Варшавские этюды - страница 10

стр.

Адреса нет, а ключ есть. Ладно, чего там. Пустынная улица Злота. В конце ее новый дом. Его видно издалека. Нельзя не найти. Сейчас пойду и найду.

Но, может быть, следует объяснить (пока я иду до улицы Злотой, как писали в старину), кто такая Барбара и что нас сблизило в те давние времена немножечко больше, нежели ее же и остальных моих товарищей, входящих в состав делегации. Все просто. Нас было четверо, а Барбара была у нас переводчицей, гидом, ездила с нами по всей Польше, мы, естественно, с ней все подружились.

В моем гостиничном номере висела небольшая застекленная гравюра. Сначала я ее не замечал и, вероятно, не запомнил бы, как все другие картинки, забытые мной в многочисленных гостиничных номерах, в каждом номере по картинке. Но однажды я прилег на диван полежать и все смотрел на гравюру, и до того досмотрелся, что она мне понравилась.

Весь лист залит сплошь черной краской. Белыми тонкими линиями на этой черноте обозначены высокие своды готического костела. По белым линиям видно, что это интерьер костела, но никаких других подробностей художник не посчитал нужным изобразить. В левом нижнем углу белыми же тонкими линиями по черноте — коленопреклоненная молодая женщина. Она опустила голову и закрыла лицо ладонями. Больше ничего. Активный черный цвет и несколько белых линий. Коленопреклоненная женщина и основные линии внутренности готического собора, колонны и своды. Женщина маленькая по сравнению с квадратной колонной, у подножия которой она стоит. В левом нижнем углу картины. Картинка мне вдруг понравилась.

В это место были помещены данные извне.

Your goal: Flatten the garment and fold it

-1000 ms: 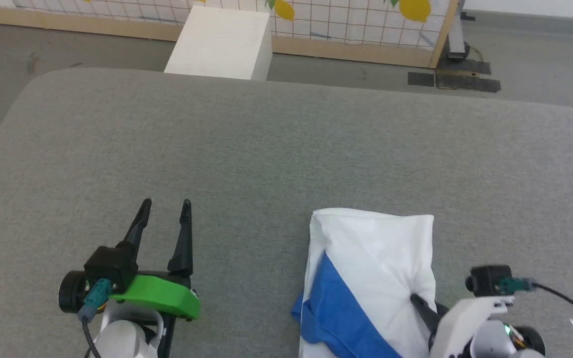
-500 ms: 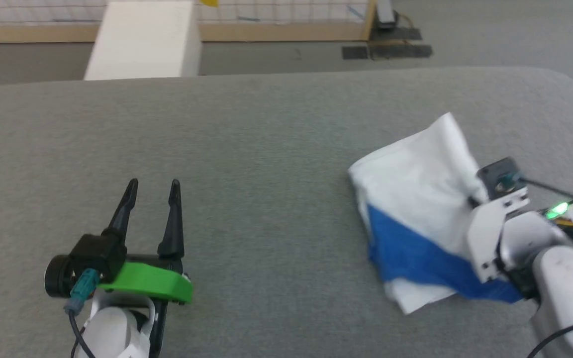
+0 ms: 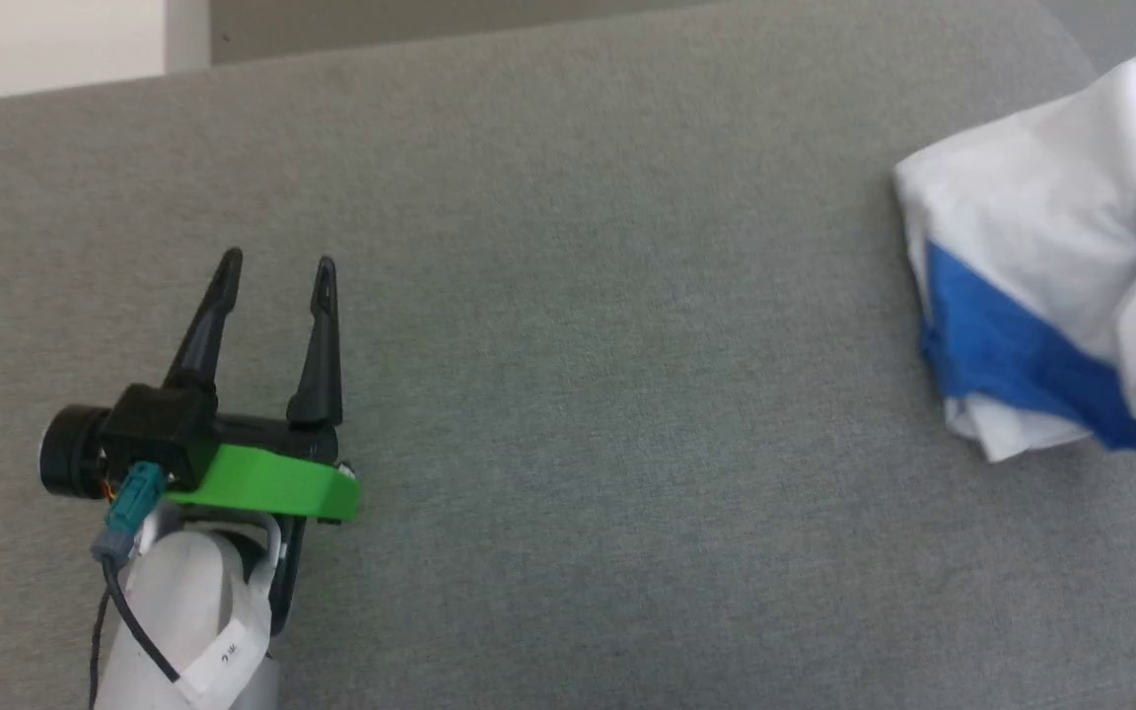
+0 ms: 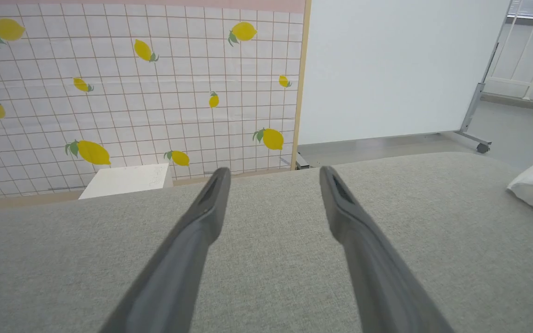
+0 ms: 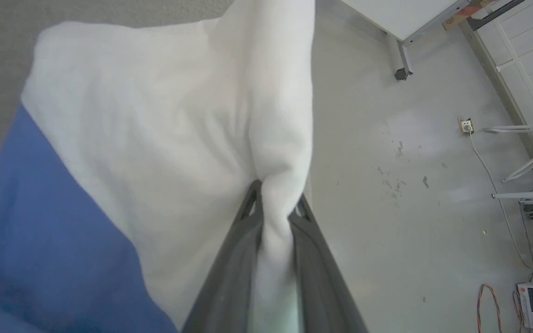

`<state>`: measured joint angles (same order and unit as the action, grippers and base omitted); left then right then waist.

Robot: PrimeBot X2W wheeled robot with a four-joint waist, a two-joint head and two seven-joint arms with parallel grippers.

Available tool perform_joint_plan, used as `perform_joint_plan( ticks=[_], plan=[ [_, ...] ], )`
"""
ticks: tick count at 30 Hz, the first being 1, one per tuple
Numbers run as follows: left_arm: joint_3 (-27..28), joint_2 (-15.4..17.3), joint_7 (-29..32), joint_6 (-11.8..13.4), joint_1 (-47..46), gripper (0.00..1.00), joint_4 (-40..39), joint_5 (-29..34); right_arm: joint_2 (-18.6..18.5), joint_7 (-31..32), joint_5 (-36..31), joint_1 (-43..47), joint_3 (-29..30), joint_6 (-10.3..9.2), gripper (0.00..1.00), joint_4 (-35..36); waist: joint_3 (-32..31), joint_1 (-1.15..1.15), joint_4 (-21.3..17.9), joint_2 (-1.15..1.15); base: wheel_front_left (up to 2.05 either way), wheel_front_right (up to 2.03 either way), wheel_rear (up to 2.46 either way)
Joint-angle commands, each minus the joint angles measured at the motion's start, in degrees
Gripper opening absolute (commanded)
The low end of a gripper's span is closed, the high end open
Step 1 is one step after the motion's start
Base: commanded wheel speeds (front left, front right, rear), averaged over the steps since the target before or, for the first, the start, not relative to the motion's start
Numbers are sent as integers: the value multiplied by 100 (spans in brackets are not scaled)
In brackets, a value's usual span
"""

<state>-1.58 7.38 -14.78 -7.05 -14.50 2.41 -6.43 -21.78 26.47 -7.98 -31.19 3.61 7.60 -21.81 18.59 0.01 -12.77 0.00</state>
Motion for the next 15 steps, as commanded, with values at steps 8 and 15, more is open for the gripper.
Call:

Надо сказать, что тогда я только недавно получил наконец квартиру, стены не были еще перенасыщены разными висящими на них картинами и вещами, они еще как бы просили повесить на них что-нибудь. Коленопреклоненная женщина, одинокая в пустынном готическом соборе (очевидно, недалеко от входа в собор, как вошла, так сразу и опустилась на колени и закрыла лицо ладонями), мне понравилась, и я стал думать, как бы эту картинку сделать своей. Чтобы украсть — не могло быть и речи. Но все в те более молодые годы казалось доступным, возможным, легким. Не может быть, чтобы такая сила желания осталась безрезультатной!

Я обратился к пани Барбаре и попросил ее вступить в переговоры с администрацией отеля. Ну сколько может стоить эта картинка? Если дорого — отступимся. Но едва ли. Не Рембрандт же это, в конце концов!

Барбара через два дня сообщила мне, что купить «Молящуюся женщину» нельзя, но что она, Барбара, попробует узнать, кто художник и когда жил. Еще через день она сказала:

— Все в порядке. Я нашла. Его зовут Ричард Россальский. У меня уже есть телефон и адрес.

Так мы, отделившись от делегации (остальные пошли на стадион смотреть футбол, и, значит, ничего им переводить было не нужно), отправились к пану Россальскому, автору понравившейся мне картинки.

Как художнику, отнюдь не избалованному известностью и вниманием, пану Россальскому было приятно, что кто-то заметил его работу в гостинице, и не только заметил, но и захотел непременно иметь. Вдвойне ему было приятно, что этот «кто-то» не стал гоняться за модными картинками с какой-нибудь выставки, а предпочел членораздельную живописную речь дикому и невнятному бормотанью, а то и просто истерическому вою современных крайних авангардистов.

На эти выставки мы успели уже насмотреться. Например, так: картон, и к нему приклеены жженые кружева. Кое-где набиты гвоздочки. Эти гвоздочки то располагаются кучками, то вереницами. Потом опять — жженое кружево. А один выставил картон, разделенный на равные клетки. В каждой клетке проволокой укрепленный какой-нибудь пустяковый предмет: пробка от флакона духов, пуговица, пустая катушка из-под ниток, обломок зубной щетки, использованное бритвенное лезвие. А один положил большой картон около порога в своей квартире, а перед картоном укрепил фанеру, на которую выдавливал из тюбиков разные краски. Каждый входящий в квартиру наступал сначала на краски, потом на картон. Через неделю художественное произведение художник посчитал законченным и выставил его для всеобщего обозрения.